What the task asks: Output the complete listing exactly, please, and keep the pictures out of it.

Information supplied:
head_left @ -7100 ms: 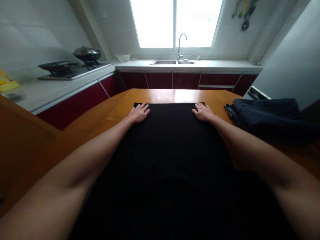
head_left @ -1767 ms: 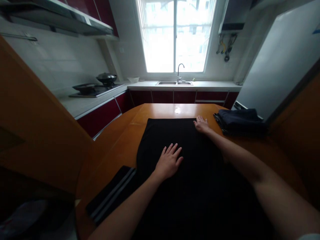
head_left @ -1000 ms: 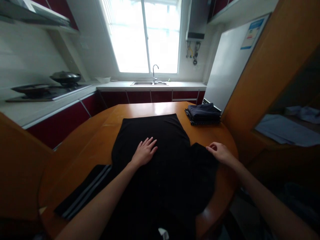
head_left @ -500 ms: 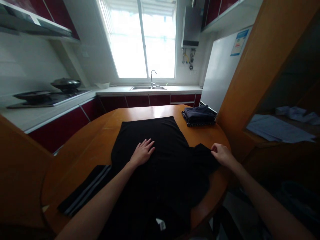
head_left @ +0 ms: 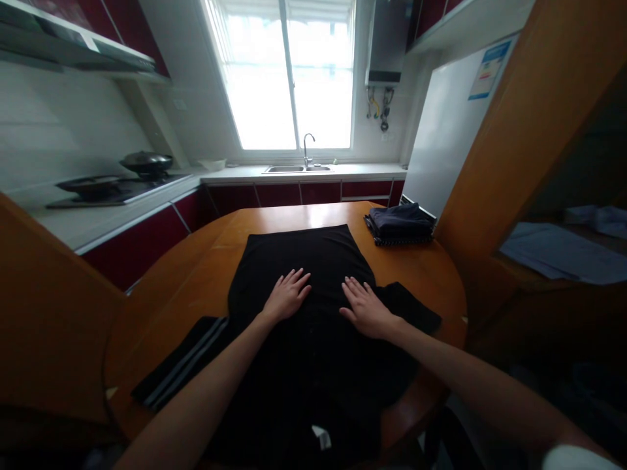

Problem solution:
head_left @ -7100 ms: 
head_left @ -1767 ms: 
head_left @ -1000 ms: 
head_left @ -500 ms: 
head_left @ +0 ms: 

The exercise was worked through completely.